Bearing that in mind and accepting from the Minister that payment is due to the access owner— however fortunate one may think the access owner to be—in seeking to get the right balance it is not unreasonable to hit on a figure of 2 per cent. That is the figure I commend to the House.

From these Benches we have from time to time argued that there are human rights which have to be taken into account. I recognise that that is precisely the reason that payments have to be made to the access owner. I still think that 1 or 2 per cent is appropriate. The figure of 1 per cent is proposed in the draft regulations for those properties built prior to December 1930. I have no quarrel with that. I think that that is perfectly appropriate.

Amendment No. 196J refers to the need to ensure that the regulations are tabled within four months. It would be sensible to have in the Bill a date at which these regulations should come into effect. It would be most unfortunate if the period were protracted unnecessarily. However, I recognise that more discussion is needed. A period of four months might not be appropriate.

Amendment No. 196FA deals with properties whose construction was completed prior to 1st January 1906. The reason for the date of 1906 is that it is 20 years before the Law of Property Act 1925 came into force in January 1926. I am sure that the Minister will tell me that I need not worry about the properties relating to 1906 or earlier because they have prescriptive rights: after all, they were using their access for 20 years up to 1926; there is no problem; the government amendment does not address the issue because it does not need to address it. I am not sure that that is so. If one goes back to the maps of 1906 or thereabouts one finds evidence that there was a house; there must have been some route to it but it does not follow that it was always the same route. It probably was not when one considers how the tracks on common land have moved. After this long period no one can say from first-hand evidence what happened in and before 1906.

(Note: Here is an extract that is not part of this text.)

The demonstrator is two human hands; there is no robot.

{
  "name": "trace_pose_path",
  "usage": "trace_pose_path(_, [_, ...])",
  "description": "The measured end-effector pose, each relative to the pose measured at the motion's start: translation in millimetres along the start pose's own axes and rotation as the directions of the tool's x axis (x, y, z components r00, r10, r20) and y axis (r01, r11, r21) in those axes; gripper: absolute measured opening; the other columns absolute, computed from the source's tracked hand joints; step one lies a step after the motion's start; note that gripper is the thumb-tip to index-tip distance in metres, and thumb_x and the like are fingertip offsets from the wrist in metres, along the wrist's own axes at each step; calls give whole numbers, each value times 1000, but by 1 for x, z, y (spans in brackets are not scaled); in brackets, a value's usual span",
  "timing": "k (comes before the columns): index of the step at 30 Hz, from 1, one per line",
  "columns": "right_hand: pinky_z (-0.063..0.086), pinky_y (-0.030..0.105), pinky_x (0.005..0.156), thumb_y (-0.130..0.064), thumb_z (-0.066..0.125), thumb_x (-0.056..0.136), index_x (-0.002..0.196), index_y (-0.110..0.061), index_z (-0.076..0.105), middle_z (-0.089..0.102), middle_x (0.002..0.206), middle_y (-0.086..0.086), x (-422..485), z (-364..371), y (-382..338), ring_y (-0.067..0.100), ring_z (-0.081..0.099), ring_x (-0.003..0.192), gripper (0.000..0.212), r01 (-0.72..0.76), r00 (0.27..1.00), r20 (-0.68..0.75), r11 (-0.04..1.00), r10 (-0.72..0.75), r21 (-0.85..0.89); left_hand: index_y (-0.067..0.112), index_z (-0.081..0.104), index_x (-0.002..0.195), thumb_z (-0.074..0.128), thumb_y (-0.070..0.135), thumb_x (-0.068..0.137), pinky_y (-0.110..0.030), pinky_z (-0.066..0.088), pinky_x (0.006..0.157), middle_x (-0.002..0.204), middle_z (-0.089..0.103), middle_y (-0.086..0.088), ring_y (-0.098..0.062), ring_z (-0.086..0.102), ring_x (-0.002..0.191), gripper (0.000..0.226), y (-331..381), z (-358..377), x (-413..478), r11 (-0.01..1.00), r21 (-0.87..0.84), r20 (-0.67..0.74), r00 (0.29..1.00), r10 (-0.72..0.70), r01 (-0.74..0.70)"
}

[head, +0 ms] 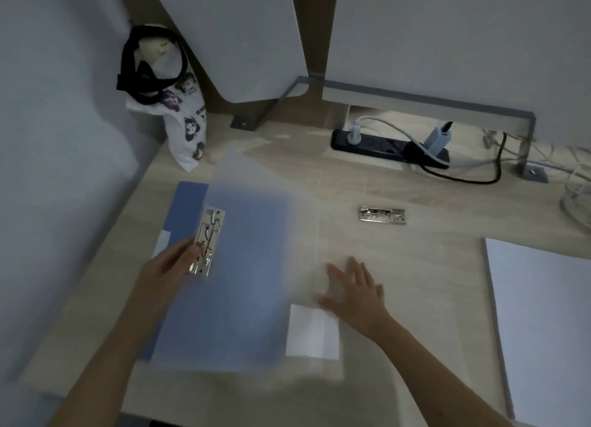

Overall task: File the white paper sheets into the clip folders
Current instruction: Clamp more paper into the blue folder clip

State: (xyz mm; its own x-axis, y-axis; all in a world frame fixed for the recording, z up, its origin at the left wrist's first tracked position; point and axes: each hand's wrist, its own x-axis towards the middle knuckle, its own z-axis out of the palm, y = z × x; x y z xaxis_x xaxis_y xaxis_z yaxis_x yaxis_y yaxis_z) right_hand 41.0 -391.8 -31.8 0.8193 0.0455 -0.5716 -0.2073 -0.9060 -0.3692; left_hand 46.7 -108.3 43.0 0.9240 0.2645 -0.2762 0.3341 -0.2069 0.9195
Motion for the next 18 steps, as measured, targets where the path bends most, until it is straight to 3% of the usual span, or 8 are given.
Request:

In seeking to establish the balance of interests between the access owner and the property owner, when talking about a house built in or before 1906 there can be no argument but that the house had access for vehicles—they may have been wagons—and a presumption that there was a prescriptive right. The access owner has to produce some evidence either of restricting access, of having made a licence or at least of having registered an interest. In other words, the presumption is moved to the access owner. If between 1906 and 1993 he never got round to doing that, a landowner cannot complain to the Court of Human Rights that he has had his rights greatly limited. Any other landowner would be only too delighted to know that by this astonishing aberration of the law he has an ability to charge 1 per cent, 2 per cent as I suggest or 3 per cent as the Government may suggest on these properties. But for 1906—surely not.

I hope that the Minister will look favourably on the amendments to Amendment No. 196 and recognise that they are tabled in the spirit of helpfulness, fine tuning the excellent Amendment No. 196.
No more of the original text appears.